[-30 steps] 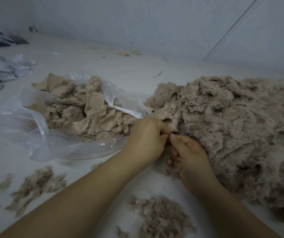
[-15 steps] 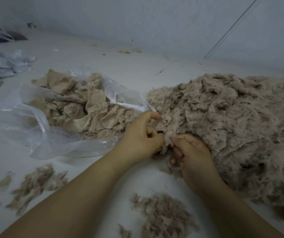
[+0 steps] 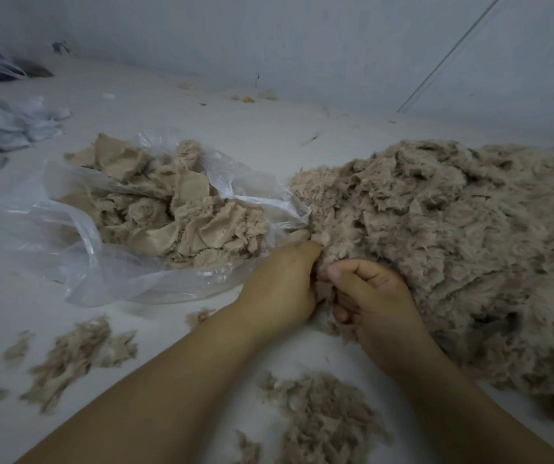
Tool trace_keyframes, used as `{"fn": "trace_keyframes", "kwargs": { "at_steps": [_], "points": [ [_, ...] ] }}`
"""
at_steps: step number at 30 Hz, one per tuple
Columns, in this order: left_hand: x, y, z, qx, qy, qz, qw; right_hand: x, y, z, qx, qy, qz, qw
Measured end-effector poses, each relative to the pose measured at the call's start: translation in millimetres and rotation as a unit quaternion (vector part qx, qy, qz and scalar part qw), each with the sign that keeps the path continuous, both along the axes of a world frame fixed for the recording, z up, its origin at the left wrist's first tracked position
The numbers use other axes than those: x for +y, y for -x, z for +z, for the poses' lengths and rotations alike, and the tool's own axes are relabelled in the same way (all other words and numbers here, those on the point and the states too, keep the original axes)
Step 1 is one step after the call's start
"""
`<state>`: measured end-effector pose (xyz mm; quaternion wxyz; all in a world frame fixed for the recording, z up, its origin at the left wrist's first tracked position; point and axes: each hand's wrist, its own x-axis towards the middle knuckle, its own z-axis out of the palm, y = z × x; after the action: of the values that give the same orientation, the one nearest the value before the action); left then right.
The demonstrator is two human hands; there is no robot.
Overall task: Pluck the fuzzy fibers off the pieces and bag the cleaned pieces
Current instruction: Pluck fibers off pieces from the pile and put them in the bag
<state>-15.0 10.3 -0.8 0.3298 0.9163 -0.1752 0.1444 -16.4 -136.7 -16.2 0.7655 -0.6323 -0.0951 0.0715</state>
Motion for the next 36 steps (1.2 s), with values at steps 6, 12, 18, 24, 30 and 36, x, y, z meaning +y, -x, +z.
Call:
{"fn": "trace_keyframes", "kwargs": {
  "at_steps": [6, 12, 18, 24, 30, 36],
  "points": [
    [0.6, -6.6, -2.9, 0.031, 0.165, 0.084, 0.982, -0.3, -8.1, -3.5, 0.078, -0.009, -0.035, 0.996],
    [-0.9, -5.7, 3.8, 0.125, 0.324, 0.033, 0.937, 2.6, -9.0, 0.1, 0.095, -0.012, -0.036, 0.995],
    [0.1, -0.8, 4.3, 0.205, 0.347, -0.026, 0.915, 2.0, -6.3, 2.6, 0.072, 0.008, -0.015, 0.997],
    [4.5, 3.2, 10.4, 0.167, 0.28, -0.088, 0.941, 2.5, -5.3, 3.8, 0.065, -0.017, -0.024, 0.997],
    [8.6, 0.7, 8.6, 0.126, 0.154, -0.024, 0.98, 3.4, -7.3, 1.5, 0.107, -0.034, -0.078, 0.991],
    [28.6, -5.9, 14.5, 0.114, 0.109, 0.063, 0.985, 3.7, -9.7, -2.4, 0.104, -0.025, -0.095, 0.99]
  ]
}}
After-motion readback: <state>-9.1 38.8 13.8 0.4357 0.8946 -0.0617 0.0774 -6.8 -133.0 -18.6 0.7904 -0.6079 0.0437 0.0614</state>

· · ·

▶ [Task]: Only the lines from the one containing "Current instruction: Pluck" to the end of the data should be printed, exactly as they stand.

▶ [Solution]:
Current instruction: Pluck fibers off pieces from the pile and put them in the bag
<state>-15.0 10.3 -0.8 0.3298 0.9163 -0.1752 0.1444 -16.4 -136.7 -16.2 0.7655 -0.6323 -0.0951 0.0715</state>
Motion for the next 36 steps (1.2 s), with values at steps 6, 12, 18, 24, 30 and 36, x, y, z meaning +y, -x, +z.
Call:
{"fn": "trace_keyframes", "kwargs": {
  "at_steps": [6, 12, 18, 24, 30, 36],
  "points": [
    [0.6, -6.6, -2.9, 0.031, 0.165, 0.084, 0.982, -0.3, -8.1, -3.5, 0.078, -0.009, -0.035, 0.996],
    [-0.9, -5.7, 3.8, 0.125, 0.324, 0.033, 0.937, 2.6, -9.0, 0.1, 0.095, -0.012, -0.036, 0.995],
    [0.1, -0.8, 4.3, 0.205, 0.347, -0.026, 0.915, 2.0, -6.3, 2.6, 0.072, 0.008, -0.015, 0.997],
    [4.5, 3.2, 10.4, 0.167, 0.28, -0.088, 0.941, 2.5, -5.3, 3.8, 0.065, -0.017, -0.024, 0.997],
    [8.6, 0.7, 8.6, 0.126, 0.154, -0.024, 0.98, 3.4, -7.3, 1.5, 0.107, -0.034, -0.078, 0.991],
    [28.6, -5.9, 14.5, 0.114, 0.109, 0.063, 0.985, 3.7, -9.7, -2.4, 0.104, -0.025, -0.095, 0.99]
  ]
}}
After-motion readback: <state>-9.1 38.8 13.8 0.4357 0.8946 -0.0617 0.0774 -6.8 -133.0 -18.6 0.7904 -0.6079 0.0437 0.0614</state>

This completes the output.